As a municipal division, the district is incorporated as Giaginsky Municipal District and is divided into five rural settlements comprising thirty rural localities.

====Koshekhablsky District====

Koshekhablsky District

Koshekhablsky District (Кошехабльский район; Кощхьэблэ район) lies in the eastern portion of the republic.
- Established on December 31, 1934; abolished on February 1, 1963; re-instated on January 12, 1965
- Administrative center is Koshekhabl, an aul
- Population: 30,422

As a municipal division, the district is incorporated as Koshekhablsky Municipal District and is divided into nine rural settlements comprising twenty-four rural localities.

====Krasnogvardeysky District====

Krasnogvardeysky District

Krasnogvardeysky District (Красногвардейский район; Красногвардейскэ район) occupies the northwestern portion of the republic.
- Established on February 7, 1929
- Administrative center is Krasnogvardeyskoye, a selo
- Population: 30,868

As a municipal division, the district is incorporated as Krasnogvardeysky Municipal District and is divided into seven rural settlements comprising twenty-five rural localities.

====Maykopsky District====

Maykopsky District

Maykopsky District (Майкопский район; Мыекъуапэ район) occupies the southern portion of the republic.
- Established on February 21, 1940; abolished on February 1, 1963; re-instated on January 12, 1965
- Administrative center is Tulsky, a settlement
- Population: 58,439

As a municipal division, the district is incorporated as Maykopsky Municipal District and is divided into ten rural settlements comprising fifty-seven rural localities.

====Shovgenovsky District====

Shovgenovsky District

Shovgenovsky District (Шовгеновский район; Шэуджэн район) lies in the central northern portion of the republic.
- Established on February 7, 1929; abolished on December 7, 1956; re-instated on March 21, 1958.
- Administrative center is Khakurinokhabl, an aul
- Population: 16,997

As a municipal division, the district is incorporated as Shovgenovsky Municipal District and is divided into six rural settlements comprising thirty-one rural localities.
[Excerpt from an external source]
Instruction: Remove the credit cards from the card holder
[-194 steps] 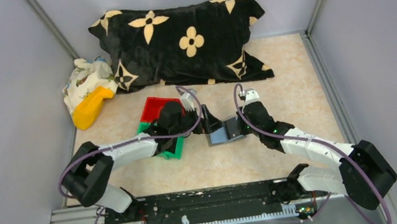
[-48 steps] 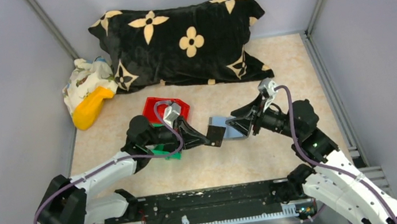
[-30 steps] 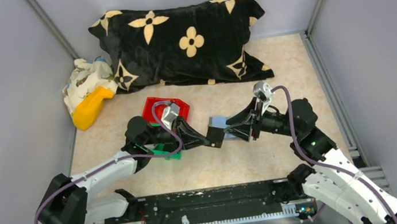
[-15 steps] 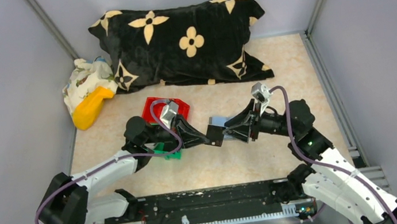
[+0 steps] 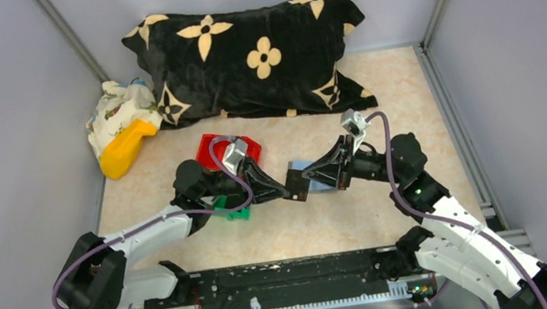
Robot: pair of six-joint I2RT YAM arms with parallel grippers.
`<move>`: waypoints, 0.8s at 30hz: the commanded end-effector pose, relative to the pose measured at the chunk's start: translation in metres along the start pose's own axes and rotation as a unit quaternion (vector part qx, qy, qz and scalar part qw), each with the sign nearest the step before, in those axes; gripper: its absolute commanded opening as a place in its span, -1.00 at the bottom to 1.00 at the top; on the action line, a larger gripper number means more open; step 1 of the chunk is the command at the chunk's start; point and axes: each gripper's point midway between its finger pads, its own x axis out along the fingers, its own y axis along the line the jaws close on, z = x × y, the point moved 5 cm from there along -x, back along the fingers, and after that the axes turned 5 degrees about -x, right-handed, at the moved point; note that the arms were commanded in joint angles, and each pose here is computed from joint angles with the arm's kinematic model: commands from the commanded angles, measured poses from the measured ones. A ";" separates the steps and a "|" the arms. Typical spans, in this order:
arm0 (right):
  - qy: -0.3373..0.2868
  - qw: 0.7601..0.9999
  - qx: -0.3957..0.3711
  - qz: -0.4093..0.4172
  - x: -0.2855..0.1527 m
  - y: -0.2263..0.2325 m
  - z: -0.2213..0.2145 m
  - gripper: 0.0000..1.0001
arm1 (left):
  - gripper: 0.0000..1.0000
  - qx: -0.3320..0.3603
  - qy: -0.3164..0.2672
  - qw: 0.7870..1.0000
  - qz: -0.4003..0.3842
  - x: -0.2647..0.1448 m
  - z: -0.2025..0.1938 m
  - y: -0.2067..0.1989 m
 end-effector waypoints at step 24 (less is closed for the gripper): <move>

====Takhtamukaysky District====

Takhtamukaysky District

Takhtamukaysky District (Тахтамукайский район; Тэхъутэмыкъуай район) occupies the westernmost portion of the republic. Between 1983 and 1990, it was known as Oktyabrsky District.
- Established on September 2, 1924; abolished on February 7, 1929; re-instated on December 31, 1934; abolished for the second time on February 1, 1963; re-instated for the second time on April 25, 1983
- Administrative center is Takhtamukay, an aul
- Population: 69,662

As a municipal division, the district is incorporated as Takhtamukaysky Municipal District and is divided into two urban settlements comprising two urban-type settlements (Enem and Yablonovsky; with six rural localities in their jurisdictions) and into five rural settlements comprising nineteen rural localities.

====Teuchezhsky District====

Teuchezhsky District

Teuchezhsky District (Теучежский район; Теуцожь район) lies in the western portion of the republic.
- Established on February 7, 1929; abolished on December 7, 1956; re-instated on August 5, 1957.
- Administrative center is Ponezhukay, an aul
- Population: 20,643

As a municipal division, the district is incorporated as Teuchezhsky Municipal District and is divided into one urban settlement comprising one urban-type settlement (Tlyustenkhabl; with one rural locality in its jurisdiction) and into six rural settlements comprising twenty-five rural localities.